__Your instructions__
Take the entries below and print only the lines from the one with "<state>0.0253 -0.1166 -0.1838" through the one with "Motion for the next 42", exactly as they stand, both ends included.

__Extracted records__

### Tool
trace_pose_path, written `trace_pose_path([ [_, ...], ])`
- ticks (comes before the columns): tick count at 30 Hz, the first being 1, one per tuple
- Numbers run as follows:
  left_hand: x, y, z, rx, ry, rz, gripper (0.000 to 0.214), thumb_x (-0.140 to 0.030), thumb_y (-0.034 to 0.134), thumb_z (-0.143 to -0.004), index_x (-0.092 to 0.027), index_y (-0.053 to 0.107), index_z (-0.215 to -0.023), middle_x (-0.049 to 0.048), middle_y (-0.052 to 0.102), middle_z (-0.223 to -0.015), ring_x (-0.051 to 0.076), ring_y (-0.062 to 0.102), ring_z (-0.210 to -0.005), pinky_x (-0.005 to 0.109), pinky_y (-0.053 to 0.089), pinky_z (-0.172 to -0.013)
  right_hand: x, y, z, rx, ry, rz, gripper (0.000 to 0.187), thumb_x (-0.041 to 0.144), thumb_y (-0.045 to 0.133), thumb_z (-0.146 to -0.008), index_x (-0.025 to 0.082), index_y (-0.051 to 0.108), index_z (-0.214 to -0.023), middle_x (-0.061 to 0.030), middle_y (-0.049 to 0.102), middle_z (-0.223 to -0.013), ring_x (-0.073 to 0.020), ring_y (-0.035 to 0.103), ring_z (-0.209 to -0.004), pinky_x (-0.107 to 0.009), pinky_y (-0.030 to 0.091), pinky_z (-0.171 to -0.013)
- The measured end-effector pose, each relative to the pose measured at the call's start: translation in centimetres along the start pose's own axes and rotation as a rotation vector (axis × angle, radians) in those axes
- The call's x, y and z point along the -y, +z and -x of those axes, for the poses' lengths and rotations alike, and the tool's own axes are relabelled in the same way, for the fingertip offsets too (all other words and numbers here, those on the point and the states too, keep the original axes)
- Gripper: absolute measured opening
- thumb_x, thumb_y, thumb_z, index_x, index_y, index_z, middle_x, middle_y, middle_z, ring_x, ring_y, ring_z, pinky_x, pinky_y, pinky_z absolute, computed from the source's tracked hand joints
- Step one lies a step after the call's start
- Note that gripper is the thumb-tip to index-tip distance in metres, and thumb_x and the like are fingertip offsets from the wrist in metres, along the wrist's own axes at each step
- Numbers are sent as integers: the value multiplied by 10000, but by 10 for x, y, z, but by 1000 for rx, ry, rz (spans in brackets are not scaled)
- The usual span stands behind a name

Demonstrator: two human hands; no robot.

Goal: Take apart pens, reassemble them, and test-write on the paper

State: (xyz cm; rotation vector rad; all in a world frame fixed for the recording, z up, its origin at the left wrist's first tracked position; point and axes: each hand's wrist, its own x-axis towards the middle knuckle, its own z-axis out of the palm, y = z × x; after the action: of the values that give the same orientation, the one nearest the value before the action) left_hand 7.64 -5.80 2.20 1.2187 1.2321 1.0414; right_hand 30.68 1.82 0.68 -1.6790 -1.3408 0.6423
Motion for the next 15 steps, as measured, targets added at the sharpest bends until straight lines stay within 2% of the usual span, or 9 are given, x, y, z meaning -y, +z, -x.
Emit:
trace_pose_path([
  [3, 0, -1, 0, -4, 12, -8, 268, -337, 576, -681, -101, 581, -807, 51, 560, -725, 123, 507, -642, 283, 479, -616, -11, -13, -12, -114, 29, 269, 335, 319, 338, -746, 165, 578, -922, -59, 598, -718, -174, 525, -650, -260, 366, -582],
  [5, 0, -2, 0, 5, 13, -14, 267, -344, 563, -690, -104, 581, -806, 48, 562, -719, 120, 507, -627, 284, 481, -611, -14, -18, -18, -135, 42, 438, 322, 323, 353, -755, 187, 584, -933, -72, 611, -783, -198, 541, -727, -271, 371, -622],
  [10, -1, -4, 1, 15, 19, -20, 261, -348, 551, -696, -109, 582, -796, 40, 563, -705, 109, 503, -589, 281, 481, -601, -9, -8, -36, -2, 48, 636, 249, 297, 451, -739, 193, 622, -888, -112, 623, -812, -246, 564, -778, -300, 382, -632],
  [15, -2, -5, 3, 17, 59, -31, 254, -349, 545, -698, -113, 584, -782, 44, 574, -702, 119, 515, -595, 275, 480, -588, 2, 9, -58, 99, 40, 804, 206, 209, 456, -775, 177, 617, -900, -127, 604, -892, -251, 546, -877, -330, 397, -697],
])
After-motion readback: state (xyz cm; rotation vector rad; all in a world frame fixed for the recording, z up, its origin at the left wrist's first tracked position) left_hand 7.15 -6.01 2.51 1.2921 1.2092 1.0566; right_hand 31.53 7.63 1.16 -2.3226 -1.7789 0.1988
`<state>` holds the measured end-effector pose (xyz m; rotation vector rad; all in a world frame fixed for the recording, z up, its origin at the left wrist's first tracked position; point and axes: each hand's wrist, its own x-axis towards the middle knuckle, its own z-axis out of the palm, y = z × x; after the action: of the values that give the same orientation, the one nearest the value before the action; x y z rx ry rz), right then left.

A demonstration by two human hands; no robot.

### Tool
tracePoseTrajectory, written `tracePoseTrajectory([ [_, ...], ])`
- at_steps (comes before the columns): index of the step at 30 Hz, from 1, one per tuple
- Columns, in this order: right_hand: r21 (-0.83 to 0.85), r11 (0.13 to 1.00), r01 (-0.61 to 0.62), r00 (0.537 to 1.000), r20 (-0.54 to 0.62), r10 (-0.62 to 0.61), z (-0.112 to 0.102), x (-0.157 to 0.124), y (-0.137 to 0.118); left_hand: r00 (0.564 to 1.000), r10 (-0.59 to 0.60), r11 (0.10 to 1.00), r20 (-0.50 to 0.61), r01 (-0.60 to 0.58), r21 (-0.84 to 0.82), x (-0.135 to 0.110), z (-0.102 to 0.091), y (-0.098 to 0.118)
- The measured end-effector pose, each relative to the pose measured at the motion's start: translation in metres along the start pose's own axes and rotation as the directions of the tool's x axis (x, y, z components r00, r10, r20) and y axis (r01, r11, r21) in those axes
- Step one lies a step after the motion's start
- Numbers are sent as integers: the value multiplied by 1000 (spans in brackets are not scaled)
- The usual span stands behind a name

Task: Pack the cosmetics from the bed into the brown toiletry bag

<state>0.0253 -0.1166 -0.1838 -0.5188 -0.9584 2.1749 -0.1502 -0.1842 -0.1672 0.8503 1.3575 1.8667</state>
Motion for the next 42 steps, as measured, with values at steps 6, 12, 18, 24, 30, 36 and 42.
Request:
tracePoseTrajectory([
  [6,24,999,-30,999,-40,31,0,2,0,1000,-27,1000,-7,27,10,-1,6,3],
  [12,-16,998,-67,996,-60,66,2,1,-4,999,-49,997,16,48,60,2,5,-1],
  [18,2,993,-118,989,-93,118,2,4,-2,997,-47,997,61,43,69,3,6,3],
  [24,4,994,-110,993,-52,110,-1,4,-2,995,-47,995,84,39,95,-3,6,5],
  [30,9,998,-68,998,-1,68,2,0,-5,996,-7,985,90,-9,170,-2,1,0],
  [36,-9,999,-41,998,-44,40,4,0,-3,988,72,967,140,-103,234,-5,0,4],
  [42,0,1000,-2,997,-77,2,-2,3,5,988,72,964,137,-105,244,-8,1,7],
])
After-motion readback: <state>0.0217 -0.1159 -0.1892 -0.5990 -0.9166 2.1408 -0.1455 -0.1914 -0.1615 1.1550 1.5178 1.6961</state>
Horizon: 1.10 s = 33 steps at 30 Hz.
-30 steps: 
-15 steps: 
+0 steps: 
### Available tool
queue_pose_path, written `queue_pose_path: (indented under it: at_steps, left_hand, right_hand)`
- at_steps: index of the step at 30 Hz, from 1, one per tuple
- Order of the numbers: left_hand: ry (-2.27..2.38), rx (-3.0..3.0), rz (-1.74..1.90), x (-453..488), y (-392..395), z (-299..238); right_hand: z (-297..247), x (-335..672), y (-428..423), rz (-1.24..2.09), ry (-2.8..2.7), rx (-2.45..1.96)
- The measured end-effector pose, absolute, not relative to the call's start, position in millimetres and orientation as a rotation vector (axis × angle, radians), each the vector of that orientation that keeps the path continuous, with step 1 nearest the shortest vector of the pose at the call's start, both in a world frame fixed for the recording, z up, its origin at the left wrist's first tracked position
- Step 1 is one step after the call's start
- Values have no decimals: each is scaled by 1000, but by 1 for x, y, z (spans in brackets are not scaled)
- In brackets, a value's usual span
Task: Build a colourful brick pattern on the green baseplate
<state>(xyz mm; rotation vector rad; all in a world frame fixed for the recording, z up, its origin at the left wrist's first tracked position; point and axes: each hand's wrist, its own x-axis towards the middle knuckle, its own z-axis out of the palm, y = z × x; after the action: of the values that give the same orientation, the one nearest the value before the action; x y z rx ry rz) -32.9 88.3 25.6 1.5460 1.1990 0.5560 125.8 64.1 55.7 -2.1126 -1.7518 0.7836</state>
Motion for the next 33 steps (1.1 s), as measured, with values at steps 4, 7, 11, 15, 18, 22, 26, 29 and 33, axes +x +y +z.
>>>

__Reply__
<state>0.0253 -0.1166 -0.1838 -0.5188 -0.9584 2.1749 -0.1502 -0.1842 -0.1672 0.8503 1.3575 1.8667</state>
Motion for the next 42 steps, as measured, with values at steps 6, 12, 18, 24, 30, 36 and 42.

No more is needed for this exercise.